TASK TO CARRY OUT:
Print the line containing "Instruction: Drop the" and each line after it to the end of the material below. Print nothing else.

DATA EXCERPT:
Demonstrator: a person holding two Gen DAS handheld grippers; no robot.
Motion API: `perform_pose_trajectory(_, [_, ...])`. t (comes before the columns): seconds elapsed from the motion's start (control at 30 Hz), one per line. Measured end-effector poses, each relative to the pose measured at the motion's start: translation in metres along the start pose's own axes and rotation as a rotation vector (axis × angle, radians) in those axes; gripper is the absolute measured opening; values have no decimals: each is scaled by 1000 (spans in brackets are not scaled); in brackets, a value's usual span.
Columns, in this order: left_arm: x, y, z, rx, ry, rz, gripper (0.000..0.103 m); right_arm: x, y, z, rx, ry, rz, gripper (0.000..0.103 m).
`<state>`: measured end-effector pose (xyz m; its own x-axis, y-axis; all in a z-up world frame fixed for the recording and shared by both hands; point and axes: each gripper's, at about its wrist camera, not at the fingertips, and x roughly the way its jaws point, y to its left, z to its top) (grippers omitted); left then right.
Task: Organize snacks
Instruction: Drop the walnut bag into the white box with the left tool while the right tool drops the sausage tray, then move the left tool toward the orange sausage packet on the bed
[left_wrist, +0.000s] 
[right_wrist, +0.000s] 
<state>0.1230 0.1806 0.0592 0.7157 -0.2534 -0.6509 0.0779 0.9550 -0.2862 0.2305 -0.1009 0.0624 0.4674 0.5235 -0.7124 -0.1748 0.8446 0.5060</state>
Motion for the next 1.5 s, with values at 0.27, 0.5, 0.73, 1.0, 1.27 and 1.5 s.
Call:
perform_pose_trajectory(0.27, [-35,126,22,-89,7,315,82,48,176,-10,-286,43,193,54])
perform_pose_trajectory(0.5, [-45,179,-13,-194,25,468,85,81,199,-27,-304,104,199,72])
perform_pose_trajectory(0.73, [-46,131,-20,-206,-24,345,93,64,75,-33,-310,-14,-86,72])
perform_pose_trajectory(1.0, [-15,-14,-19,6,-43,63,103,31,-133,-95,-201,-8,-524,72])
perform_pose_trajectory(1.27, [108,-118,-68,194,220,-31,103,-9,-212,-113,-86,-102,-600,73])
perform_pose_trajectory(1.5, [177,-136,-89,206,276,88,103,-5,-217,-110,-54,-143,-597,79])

RESULT OF THIS TASK:
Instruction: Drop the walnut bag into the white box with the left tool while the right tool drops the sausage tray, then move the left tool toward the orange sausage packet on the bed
[left_wrist, +0.000s] 
[right_wrist, +0.000s] 
<state>0.1230 0.1806 0.0592 0.7157 -0.2534 -0.6509 0.0779 0.9550 -0.2862 0.2305 -0.1009 0.0624 0.4674 0.5235 -0.7124 -0.1748 0.8446 0.5060</state>
Motion for the next 1.5 s, with values at 0.27, 0.5, 0.73, 1.0, 1.27 and 1.5 s.
Call:
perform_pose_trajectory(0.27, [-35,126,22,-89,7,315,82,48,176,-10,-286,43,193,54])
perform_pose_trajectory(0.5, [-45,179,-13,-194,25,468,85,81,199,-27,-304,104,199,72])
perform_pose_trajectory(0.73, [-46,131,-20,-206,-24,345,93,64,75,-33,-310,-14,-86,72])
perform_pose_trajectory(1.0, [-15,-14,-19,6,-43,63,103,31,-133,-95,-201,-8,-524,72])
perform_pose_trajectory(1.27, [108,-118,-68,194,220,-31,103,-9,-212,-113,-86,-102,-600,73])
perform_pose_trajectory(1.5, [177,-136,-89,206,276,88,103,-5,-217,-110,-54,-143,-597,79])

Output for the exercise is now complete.